- Required work
Among the records below, find the line that has "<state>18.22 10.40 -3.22"; from there, give the lines again exactly, and stop after the line that has "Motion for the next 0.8".

Source data:

▬▬▬

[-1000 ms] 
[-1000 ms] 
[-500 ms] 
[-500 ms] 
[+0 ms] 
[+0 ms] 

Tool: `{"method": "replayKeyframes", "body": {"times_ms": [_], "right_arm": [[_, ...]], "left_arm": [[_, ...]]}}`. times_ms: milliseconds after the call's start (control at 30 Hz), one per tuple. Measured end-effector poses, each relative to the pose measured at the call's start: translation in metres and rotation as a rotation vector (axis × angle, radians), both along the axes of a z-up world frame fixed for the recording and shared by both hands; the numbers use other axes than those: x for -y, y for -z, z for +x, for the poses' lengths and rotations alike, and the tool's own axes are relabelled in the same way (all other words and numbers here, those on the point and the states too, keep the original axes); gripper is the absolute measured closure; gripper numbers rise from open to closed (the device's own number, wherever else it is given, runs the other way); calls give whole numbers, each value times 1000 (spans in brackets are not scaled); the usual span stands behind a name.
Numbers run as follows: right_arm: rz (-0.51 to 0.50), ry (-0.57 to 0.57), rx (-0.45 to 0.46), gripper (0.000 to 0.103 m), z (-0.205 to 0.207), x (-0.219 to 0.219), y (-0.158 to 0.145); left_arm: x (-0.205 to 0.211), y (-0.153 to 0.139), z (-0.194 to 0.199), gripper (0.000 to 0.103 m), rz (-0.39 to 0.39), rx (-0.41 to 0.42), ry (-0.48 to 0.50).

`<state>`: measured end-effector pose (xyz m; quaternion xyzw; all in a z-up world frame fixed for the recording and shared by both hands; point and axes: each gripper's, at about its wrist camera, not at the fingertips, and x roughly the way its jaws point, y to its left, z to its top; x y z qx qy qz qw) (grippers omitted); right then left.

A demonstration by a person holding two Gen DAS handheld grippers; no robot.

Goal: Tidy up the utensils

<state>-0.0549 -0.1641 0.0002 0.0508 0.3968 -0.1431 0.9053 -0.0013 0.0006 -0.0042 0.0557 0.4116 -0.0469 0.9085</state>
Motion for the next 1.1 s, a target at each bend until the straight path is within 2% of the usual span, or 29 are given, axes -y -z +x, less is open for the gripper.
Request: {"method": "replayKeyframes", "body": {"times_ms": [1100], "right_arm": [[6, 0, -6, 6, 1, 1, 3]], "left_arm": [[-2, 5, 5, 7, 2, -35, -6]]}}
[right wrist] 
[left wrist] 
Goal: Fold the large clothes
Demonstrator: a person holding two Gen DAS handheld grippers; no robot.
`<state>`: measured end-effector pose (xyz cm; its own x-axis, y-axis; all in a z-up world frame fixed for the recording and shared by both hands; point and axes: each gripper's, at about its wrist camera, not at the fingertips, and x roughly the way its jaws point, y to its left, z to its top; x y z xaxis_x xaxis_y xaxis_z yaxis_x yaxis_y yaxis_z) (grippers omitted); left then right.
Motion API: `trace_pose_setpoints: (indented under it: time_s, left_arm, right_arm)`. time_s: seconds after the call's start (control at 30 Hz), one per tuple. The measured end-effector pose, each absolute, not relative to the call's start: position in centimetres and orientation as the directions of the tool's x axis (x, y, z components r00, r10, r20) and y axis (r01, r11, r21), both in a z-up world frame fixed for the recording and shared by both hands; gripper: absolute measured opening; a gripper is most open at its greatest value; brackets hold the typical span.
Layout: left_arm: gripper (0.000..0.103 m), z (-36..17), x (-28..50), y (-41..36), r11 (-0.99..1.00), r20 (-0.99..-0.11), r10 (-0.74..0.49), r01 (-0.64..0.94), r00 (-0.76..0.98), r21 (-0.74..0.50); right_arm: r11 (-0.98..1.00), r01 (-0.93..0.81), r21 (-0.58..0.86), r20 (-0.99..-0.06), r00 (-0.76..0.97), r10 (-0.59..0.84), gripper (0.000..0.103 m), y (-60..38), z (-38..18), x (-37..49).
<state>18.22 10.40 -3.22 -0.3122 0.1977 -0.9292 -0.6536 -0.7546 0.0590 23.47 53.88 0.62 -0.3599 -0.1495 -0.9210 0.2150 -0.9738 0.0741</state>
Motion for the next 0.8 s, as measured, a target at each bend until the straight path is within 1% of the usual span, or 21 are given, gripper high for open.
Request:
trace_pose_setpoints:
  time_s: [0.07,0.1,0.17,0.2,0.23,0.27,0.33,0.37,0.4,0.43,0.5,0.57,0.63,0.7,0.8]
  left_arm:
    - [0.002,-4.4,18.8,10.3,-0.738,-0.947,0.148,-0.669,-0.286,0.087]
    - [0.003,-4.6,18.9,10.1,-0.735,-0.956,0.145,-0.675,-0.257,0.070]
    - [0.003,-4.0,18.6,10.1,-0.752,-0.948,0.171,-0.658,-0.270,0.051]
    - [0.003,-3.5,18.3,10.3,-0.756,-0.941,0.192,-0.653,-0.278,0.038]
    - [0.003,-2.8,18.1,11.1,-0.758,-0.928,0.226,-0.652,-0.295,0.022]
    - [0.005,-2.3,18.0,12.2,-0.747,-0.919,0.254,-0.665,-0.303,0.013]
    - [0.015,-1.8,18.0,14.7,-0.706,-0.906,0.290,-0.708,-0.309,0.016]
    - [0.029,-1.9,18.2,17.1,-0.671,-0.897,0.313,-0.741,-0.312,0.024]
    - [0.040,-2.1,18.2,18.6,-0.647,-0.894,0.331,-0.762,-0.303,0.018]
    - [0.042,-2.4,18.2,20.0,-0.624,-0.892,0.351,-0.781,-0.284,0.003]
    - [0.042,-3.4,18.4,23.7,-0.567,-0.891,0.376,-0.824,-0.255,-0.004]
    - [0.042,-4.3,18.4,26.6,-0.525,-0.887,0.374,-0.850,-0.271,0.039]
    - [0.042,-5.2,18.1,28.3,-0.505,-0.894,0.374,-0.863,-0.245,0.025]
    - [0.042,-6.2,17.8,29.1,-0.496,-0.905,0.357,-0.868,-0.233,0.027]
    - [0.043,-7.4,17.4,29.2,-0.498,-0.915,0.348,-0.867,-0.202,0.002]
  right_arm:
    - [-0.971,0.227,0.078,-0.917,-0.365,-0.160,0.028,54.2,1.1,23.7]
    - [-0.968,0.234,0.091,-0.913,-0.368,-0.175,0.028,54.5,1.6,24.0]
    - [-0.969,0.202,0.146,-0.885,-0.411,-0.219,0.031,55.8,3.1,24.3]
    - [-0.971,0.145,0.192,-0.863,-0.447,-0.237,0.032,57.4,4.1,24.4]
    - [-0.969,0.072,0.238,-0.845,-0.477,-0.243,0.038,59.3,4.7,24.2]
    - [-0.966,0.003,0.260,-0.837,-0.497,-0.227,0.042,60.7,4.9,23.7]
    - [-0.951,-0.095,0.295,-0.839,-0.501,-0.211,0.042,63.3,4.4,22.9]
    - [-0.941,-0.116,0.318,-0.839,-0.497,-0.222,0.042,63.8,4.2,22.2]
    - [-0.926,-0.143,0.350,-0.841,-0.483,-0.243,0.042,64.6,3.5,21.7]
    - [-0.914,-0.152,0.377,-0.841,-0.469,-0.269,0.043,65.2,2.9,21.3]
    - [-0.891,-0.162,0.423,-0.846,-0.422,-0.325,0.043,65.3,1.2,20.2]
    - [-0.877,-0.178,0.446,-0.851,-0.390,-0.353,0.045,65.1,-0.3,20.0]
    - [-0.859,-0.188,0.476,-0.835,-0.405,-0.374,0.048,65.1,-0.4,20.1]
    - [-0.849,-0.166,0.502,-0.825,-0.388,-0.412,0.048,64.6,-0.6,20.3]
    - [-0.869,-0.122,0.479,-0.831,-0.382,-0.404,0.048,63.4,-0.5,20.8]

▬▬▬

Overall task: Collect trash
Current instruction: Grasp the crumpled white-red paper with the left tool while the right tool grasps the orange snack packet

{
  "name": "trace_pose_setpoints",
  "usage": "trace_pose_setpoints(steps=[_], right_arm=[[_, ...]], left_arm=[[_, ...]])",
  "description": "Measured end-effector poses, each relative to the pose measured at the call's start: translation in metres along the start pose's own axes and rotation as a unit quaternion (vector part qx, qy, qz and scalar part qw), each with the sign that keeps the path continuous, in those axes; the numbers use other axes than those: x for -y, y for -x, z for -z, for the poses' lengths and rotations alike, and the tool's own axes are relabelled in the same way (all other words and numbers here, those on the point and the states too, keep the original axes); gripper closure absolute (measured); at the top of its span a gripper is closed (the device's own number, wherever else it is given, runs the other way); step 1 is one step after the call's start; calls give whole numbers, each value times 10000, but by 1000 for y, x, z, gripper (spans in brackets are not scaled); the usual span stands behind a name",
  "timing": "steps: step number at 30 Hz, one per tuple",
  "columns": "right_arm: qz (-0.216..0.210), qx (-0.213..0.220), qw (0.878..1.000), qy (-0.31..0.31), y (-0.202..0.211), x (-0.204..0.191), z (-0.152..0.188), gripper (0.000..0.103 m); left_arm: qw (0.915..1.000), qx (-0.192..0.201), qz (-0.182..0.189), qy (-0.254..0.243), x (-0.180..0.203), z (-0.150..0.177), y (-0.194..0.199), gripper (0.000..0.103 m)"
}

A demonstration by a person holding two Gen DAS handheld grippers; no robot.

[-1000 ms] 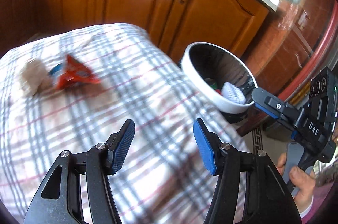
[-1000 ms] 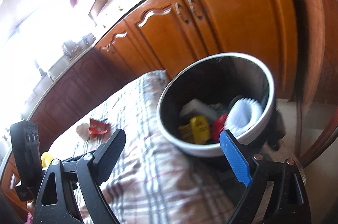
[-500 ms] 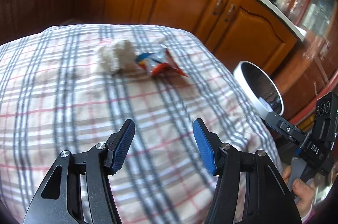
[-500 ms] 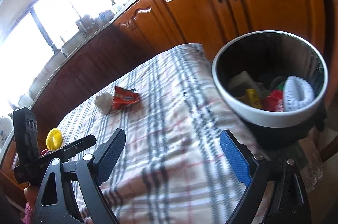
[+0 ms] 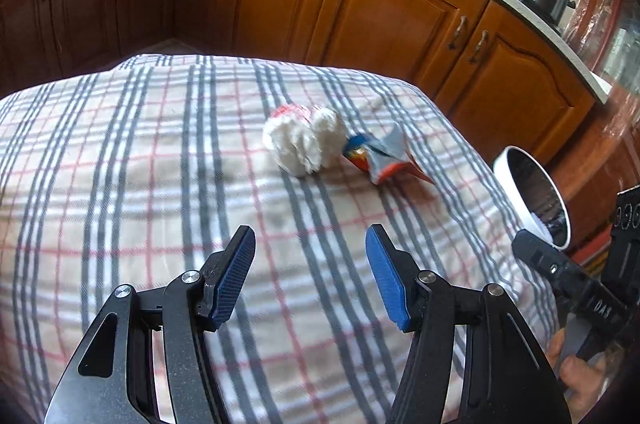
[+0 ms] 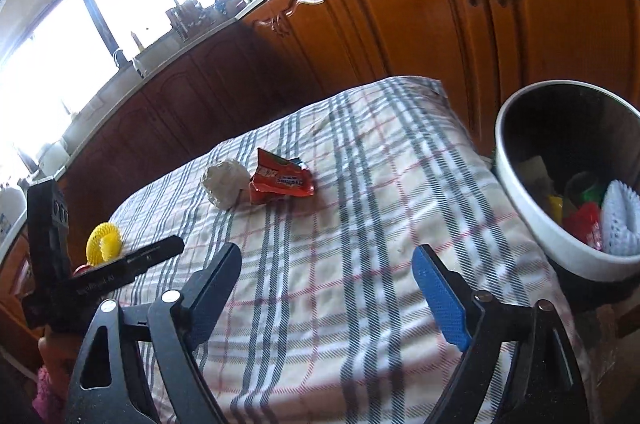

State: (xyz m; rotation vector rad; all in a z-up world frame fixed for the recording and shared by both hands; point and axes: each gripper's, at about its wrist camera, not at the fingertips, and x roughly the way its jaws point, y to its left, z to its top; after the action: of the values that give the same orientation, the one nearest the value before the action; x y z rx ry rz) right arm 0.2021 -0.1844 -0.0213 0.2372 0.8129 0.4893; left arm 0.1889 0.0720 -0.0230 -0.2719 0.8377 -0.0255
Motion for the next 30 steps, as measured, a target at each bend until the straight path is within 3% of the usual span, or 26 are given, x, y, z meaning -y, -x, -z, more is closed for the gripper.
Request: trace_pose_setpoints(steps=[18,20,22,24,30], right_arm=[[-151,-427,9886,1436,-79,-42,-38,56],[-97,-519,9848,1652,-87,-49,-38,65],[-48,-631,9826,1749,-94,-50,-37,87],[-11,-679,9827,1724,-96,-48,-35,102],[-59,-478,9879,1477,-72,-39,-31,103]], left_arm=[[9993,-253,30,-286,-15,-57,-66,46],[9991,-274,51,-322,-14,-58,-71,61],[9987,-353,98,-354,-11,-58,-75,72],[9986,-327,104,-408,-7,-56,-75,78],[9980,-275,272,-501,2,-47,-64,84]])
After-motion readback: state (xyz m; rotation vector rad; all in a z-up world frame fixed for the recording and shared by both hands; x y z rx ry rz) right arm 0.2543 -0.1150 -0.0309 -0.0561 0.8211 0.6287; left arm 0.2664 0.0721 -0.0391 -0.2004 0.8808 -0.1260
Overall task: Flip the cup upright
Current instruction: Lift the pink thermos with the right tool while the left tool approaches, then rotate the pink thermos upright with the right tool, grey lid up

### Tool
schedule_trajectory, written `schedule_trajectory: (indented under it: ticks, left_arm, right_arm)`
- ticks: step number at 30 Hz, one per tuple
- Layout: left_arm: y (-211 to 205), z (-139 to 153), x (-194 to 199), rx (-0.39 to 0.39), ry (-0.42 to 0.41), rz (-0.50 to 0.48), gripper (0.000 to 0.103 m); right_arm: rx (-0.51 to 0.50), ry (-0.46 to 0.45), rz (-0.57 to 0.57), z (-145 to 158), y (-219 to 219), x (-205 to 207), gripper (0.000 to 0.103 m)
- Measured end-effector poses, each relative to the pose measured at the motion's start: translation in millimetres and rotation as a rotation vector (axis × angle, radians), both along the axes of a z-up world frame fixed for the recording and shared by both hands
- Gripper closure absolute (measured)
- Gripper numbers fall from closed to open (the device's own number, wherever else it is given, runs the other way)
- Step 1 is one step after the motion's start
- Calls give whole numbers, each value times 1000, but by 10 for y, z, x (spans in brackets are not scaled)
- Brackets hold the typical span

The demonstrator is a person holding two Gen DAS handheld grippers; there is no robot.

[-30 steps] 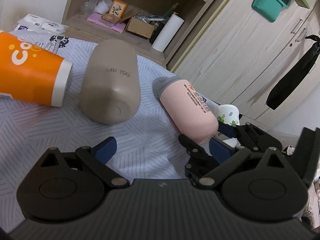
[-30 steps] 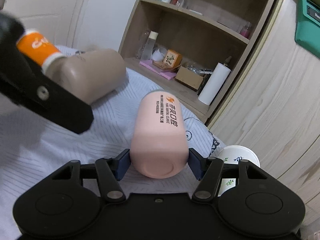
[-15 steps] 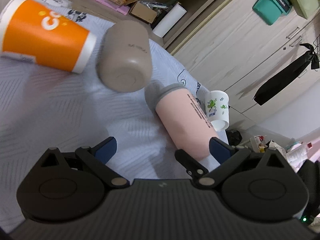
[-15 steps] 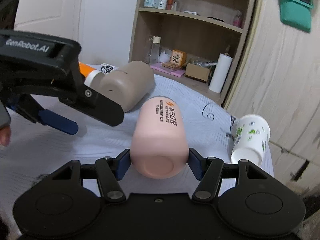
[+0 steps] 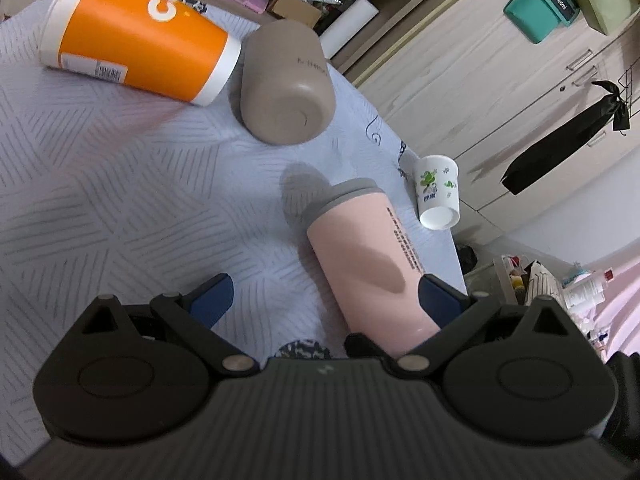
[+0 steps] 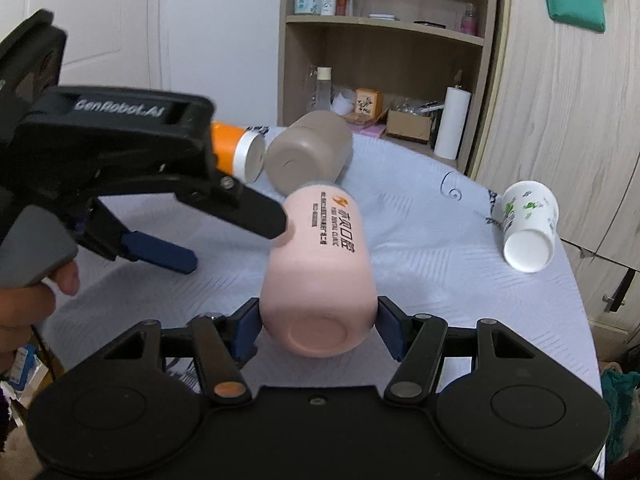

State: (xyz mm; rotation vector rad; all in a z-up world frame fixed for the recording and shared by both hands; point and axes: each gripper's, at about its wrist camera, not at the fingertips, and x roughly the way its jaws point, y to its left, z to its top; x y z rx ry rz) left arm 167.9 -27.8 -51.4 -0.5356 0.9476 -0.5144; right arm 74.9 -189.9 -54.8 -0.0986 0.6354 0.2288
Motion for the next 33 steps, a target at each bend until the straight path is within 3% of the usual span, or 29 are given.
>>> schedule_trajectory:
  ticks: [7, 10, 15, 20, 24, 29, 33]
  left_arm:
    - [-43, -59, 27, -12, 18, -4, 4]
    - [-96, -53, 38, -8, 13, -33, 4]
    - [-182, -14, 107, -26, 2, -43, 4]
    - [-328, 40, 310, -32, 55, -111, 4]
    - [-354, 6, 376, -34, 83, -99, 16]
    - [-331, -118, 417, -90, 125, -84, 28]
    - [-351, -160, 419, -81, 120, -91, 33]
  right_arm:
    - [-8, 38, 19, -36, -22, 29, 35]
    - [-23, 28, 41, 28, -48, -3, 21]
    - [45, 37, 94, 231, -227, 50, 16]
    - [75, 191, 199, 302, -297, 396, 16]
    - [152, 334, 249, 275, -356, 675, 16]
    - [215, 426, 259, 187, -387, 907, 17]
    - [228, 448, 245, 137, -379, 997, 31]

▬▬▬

- Task result
<state>18.22 10.40 -3.22 -0.3122 0.1977 -0.9292 -0.6536 -0.7546 0.0590 23.47 53.88 0.62 -0.3599 -0.1495 -0.9210 0.2150 -0.9738 0.0741</state>
Motion for the next 0.8 s, as measured, a target at each bend until the straight path is within 1% of the usual span, or 21 are given, gripper high for open.

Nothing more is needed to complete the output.